Kinematics is the branch of physics that describes the motion of objects without considering the forces that cause the motion. It involves the relationships between displacement, velocity, and acceleration, mainly through time.
The core equations of kinematics help us answer questions about objects moving in linear paths, such as straight up or down, like our ball.

• Displacement is the change in position and is often denoted as \(s\).
• Velocity is the rate of change of displacement with time.
• Acceleration is the rate of change of velocity with time.

By integrating acceleration, we can find velocity, and by integrating velocity, we calculate displacement. In our example, we determined when the ball reaches its peak by finding when its velocity becomes zero.
These kinematic equations are powerful tools for describing the motion of objects under uniform acceleration, such as the downward pull of gravity.

Acceleration due to gravity is a constant that explains why objects fall towards Earth. It's denoted by the symbol \(g\) and typically has a value of \(-9.8\) meters per second squared. However, in our exercise using feet as the unit, it is \(-32\) feet per second squared.
The negative sign indicates the direction of acceleration: towards the Earth's surface. When an object is thrown upwards, like our ball, it experiences this downward pull, which gradually slows it down until it halts temporarily at its highest point before descending.

• This constant acceleration affects all objects, regardless of their mass.
• It's crucial for calculations involving free-falling objects or those projected upwards.

Gravitational acceleration helps us predict how fast an object will fall and how long it will take to reach the ground. Understanding this concept is key for solving problems involving the motion of objects under gravity.
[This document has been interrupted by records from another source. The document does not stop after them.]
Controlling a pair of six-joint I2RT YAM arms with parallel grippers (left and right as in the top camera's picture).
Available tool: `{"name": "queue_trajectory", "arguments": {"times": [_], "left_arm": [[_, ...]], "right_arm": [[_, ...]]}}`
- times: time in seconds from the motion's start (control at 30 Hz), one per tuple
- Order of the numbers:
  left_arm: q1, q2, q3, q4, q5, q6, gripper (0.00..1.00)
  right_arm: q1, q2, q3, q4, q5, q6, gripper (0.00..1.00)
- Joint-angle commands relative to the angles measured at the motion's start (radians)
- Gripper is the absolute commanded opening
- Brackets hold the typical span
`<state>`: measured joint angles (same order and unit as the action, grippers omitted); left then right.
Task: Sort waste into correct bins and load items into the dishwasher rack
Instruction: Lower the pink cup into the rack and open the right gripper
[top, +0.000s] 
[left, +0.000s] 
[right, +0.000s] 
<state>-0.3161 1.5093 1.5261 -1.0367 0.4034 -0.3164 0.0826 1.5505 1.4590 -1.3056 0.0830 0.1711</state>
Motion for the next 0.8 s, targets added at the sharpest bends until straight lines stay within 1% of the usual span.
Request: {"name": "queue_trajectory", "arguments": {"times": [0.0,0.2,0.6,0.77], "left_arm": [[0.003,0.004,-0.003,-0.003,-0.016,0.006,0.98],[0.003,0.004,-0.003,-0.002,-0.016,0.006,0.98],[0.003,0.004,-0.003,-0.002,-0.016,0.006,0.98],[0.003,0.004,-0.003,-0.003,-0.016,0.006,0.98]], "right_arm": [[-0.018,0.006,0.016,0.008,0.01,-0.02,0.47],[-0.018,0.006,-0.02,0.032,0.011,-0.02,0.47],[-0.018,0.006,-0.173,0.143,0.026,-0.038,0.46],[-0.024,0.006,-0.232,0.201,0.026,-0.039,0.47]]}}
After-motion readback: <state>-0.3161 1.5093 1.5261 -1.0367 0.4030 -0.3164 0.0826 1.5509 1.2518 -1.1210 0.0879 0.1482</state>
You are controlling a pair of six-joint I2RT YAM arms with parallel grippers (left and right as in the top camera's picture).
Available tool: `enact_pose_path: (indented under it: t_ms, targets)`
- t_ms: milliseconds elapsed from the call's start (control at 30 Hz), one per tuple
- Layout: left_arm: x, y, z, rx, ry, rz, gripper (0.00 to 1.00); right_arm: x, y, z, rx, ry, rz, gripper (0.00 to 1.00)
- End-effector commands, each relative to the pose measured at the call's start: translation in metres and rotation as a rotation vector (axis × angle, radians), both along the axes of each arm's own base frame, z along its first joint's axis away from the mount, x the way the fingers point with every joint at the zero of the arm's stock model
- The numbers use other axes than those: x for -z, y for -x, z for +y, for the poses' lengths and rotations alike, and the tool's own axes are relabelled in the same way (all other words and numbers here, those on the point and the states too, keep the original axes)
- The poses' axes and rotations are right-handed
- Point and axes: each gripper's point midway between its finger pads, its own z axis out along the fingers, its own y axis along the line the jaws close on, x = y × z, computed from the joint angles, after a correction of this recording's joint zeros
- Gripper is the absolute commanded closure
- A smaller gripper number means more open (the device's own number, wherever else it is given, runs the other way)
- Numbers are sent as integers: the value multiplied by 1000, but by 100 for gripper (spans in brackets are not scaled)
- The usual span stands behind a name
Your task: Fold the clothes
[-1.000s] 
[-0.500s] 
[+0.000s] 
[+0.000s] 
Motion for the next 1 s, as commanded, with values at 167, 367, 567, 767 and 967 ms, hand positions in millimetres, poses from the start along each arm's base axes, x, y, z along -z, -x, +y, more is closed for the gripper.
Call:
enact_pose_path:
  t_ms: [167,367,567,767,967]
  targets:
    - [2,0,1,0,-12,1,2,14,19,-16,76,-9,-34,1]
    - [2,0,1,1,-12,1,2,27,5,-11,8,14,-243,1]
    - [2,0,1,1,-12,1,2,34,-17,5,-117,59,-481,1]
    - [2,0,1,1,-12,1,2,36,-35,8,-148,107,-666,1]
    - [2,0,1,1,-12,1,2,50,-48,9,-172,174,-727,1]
Calculating the maximum height an object reaches is a common task in physics problems involving vertical motion under gravity. This height is reached when the object's velocity becomes zero as it can no longer ascend against the pull of gravity.
To find the maximum height, we use the kinematic equation: \[v^2 = v_0^2 + 2a(h - h_0)\]Here, \(v\) is the final velocity (zero at maximum height), \(v_0\) is the initial velocity, \(a\) is the acceleration, and \(h - h_0\) represents the change in height. By rearranging, we solve for the unknown height.
Let's apply this to our exercise:

• Initial velocity \(v_0 = 60\) feet/second
• Acceleration \(a = -32\) feet/second/second
• Initial height \(h_0 = 6\) feet

Setting \(v = 0\) at maximum height, the equation becomes:\[0 = 60^2 + 2(-32)(h_{max} - 6)\]Solving it, we find the maximum height \(h_{max} = 56.25\) feet. This calculation is pivotal in determining key points in an object's motion, such as duration of flight or landing impact.